Não esfrego o grelo. A força da proximidade fica evidente.

O Comitê Invisível diagnostica: há todas as razões para fazer uma revolução; não falta nenhuma e nem sequer deixamos de saber delas – mas não são as razões que fazem as revoluções, são os corpos e os corpos estão diante da tela. Os corpos diante das telas são os corpos que contemplam desde parte alguma; tudo de parte alguma. Uma revolução se faz com proximidade, com ruas, com companheiros – e não com causas universais. O único modo de agir globalmente é pensar localmente. Mas o local está trancafiado no palácio; apenas interrompe quem está dentro de casa – e se se aproximar da forma certa.

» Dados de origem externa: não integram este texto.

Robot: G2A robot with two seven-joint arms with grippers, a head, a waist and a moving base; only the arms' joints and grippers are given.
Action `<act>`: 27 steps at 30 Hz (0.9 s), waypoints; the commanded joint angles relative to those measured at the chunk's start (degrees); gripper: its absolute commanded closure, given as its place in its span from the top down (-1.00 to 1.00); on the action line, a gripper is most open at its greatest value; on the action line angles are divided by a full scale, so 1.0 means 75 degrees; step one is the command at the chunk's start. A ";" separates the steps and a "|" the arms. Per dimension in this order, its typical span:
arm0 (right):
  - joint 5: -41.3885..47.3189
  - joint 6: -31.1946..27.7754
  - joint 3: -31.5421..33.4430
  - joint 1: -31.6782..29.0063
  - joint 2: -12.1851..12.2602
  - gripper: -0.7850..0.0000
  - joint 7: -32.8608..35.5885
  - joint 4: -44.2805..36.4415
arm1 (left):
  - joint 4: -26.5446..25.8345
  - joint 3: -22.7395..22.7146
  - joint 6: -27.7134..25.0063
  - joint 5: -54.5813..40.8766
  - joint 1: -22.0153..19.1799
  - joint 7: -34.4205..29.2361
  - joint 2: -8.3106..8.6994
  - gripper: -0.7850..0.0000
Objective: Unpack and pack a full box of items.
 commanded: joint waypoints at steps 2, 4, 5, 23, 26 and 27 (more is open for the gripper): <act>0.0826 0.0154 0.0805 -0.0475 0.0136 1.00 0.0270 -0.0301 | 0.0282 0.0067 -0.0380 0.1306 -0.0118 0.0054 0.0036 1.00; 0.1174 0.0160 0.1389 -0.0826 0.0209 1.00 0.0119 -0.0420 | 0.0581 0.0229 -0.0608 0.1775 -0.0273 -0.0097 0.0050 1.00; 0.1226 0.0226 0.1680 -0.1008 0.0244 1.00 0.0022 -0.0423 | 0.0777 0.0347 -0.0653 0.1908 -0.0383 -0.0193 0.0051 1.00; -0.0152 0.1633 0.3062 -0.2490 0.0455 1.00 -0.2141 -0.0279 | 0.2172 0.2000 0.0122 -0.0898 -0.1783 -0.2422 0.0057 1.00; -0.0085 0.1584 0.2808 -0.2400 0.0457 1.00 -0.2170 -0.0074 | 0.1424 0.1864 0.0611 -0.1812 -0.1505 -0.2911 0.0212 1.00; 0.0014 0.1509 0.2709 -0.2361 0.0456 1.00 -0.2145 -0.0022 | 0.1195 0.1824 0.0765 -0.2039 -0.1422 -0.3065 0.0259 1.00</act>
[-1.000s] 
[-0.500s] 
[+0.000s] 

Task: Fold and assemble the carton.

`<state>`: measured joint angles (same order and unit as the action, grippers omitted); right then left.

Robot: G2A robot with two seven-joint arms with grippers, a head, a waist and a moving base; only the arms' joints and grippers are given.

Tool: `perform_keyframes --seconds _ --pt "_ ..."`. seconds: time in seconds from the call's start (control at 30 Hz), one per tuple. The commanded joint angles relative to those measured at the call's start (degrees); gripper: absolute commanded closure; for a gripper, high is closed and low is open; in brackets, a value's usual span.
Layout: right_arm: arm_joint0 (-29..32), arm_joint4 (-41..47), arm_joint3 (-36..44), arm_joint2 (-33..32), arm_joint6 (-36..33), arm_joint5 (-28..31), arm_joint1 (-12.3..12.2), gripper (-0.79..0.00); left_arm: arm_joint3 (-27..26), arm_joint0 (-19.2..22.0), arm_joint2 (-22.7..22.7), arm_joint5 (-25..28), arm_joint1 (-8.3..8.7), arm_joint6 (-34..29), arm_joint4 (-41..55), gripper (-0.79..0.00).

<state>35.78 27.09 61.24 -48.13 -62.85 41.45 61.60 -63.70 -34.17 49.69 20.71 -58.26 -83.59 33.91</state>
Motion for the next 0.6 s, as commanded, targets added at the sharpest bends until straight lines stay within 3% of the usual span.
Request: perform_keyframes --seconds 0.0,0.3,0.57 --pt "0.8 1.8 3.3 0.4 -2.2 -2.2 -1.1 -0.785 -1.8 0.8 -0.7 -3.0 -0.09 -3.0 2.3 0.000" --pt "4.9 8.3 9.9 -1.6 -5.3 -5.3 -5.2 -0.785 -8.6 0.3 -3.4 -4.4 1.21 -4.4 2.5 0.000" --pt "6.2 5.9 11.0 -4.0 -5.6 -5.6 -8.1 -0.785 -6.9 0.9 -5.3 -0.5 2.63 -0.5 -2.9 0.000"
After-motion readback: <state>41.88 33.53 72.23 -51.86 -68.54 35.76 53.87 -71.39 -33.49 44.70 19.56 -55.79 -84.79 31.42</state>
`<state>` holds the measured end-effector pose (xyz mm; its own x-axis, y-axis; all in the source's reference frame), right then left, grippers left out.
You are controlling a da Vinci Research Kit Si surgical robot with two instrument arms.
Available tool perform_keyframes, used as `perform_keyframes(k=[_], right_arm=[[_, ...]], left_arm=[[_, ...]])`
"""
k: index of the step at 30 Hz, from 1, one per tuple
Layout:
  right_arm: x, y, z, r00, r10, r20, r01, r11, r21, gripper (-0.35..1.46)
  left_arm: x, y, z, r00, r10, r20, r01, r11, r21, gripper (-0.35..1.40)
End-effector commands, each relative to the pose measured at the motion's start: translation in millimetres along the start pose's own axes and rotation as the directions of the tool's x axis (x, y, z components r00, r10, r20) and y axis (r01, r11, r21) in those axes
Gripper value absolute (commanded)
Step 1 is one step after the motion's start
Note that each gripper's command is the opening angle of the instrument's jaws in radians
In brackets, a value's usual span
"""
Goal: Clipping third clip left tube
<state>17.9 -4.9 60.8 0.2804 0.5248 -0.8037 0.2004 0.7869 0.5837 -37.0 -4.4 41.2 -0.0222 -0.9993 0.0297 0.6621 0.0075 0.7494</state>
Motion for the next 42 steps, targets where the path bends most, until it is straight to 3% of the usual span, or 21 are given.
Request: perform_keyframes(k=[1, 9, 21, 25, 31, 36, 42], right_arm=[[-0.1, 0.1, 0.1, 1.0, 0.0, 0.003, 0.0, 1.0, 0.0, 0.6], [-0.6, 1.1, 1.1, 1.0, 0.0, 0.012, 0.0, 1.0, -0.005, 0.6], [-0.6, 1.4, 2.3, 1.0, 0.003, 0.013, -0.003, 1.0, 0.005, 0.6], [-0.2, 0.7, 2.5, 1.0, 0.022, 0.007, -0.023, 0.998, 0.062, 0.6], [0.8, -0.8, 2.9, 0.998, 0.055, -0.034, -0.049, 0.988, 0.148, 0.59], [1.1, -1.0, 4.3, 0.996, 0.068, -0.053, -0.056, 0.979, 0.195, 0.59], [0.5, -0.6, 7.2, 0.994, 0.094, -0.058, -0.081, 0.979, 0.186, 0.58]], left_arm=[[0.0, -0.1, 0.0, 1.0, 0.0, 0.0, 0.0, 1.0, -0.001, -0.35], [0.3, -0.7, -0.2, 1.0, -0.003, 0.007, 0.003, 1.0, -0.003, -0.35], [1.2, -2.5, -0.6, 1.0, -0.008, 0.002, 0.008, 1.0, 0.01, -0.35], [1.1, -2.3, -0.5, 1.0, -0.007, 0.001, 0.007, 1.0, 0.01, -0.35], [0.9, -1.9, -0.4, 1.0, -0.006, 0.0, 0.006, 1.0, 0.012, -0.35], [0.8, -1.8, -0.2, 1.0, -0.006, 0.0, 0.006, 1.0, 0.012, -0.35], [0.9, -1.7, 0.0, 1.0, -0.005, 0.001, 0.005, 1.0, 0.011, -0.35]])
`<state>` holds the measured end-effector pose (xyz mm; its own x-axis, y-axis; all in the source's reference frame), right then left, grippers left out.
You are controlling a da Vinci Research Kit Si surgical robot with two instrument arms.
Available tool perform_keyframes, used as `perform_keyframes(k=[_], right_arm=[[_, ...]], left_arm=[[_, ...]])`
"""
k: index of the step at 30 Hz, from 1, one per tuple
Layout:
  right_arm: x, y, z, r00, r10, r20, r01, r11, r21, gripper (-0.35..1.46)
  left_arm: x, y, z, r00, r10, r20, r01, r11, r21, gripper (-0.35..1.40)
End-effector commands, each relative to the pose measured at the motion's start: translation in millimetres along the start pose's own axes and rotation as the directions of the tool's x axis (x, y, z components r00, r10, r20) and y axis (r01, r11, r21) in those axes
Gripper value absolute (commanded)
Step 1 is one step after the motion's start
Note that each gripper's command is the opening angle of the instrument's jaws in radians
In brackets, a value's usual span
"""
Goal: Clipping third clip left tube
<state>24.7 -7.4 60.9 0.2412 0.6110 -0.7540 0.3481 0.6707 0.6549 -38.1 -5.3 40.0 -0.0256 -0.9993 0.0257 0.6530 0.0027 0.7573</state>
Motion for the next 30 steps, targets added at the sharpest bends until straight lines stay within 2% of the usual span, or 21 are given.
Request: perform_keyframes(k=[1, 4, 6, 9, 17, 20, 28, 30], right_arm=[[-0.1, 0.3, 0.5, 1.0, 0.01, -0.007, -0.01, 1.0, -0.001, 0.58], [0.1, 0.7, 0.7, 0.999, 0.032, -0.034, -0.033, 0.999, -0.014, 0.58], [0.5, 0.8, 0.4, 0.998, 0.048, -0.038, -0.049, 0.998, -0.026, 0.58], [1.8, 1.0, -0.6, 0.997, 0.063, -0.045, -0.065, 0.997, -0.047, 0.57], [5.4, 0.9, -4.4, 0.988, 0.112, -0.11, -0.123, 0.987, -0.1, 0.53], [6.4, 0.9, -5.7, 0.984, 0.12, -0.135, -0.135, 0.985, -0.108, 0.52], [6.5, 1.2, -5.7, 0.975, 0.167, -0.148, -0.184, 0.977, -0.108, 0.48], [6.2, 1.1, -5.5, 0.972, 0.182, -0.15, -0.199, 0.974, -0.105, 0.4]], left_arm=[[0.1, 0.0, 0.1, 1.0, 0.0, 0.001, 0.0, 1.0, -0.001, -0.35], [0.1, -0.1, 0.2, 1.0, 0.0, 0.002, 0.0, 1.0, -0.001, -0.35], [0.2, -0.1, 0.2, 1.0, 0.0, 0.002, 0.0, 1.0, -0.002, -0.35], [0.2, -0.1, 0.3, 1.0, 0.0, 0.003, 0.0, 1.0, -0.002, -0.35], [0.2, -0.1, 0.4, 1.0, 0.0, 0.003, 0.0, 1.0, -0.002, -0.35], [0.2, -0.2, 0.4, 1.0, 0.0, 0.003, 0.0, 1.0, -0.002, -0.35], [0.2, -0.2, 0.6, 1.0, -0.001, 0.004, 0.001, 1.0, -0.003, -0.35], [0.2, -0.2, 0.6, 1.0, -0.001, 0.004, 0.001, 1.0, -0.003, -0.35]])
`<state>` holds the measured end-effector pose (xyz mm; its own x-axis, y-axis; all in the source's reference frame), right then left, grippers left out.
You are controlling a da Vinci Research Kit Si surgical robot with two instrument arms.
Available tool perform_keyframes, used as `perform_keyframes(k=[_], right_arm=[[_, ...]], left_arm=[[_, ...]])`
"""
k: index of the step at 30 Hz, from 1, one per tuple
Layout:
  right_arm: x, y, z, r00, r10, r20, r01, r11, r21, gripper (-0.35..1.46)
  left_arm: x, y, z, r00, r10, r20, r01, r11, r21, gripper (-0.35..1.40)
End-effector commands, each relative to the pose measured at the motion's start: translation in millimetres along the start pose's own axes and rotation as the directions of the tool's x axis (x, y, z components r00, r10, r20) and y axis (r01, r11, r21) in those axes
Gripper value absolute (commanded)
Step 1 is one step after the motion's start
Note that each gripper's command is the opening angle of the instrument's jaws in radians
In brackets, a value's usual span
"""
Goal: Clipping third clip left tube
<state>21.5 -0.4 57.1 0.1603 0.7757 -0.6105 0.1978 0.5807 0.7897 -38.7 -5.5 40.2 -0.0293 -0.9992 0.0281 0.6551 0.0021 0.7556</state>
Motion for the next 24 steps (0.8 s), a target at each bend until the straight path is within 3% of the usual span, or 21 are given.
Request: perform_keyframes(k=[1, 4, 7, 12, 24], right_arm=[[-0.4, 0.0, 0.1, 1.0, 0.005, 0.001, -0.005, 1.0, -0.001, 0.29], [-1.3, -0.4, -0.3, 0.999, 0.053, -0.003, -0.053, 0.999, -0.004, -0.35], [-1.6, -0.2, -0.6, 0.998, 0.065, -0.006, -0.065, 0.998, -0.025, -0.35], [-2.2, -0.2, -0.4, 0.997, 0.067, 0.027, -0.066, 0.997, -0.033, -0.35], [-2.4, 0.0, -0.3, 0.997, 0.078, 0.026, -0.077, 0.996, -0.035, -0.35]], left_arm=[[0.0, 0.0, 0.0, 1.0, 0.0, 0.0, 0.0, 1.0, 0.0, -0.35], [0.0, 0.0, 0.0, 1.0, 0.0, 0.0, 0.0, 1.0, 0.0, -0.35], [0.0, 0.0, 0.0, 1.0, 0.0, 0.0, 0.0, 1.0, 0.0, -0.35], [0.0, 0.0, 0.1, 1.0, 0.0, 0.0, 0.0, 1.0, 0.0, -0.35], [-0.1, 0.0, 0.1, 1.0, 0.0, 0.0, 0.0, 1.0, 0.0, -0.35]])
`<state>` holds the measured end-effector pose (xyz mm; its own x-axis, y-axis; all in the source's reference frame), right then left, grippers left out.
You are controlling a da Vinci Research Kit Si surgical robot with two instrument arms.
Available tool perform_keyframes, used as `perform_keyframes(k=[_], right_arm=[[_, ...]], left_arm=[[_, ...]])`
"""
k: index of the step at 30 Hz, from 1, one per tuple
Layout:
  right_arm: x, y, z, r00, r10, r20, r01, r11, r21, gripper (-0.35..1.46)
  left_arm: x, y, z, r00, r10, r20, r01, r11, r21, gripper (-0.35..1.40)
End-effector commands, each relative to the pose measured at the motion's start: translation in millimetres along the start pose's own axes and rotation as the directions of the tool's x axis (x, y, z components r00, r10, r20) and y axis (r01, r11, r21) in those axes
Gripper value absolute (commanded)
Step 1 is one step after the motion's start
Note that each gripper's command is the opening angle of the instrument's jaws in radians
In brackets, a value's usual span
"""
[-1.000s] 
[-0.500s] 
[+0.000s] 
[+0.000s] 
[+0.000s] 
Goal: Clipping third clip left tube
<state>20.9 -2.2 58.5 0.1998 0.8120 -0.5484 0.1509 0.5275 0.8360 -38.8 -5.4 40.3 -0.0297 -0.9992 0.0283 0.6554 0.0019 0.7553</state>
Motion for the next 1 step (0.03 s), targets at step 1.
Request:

Era preciso mudar a face das proximidades no mundo, nenhuma outra transformação é revolução. Nenhuma grande causa, nenhuma boa razão, nenhum projeto para tudo. A revolução é feita do que é feito o contato do grelo com o dedo, deste contato mesmo que faz o dedo se esquivar.

E o grelo duro. Ele é afeto, proximidade. Age na vizinhança; mesmo que esta vizinhança seja do outro lado do barranco. Não fica duro por todas as boas razões, fica duro pelas razões próximas. Ele é situado.

Nem sei nada disso. Penso nos pandas de zoológicos que, enjaulados, tem que ser instados a se excitarem para poderem cruzar e se reproduzir. Não é que terminaremos tendo que ser instados a sermos afetados. É que o tiro sai pela culatra já que a força que dispara é errática: a confiança, como a proximidade e o desejo, pode fazer um laço em qualquer parte e, como uma baqueta diabólica, separa qualquer plano de vida do seu quinhão de pó. (Todo pó, do grelo, da faca, da casa ou do príncipe, tem uma vizinhança por perto.)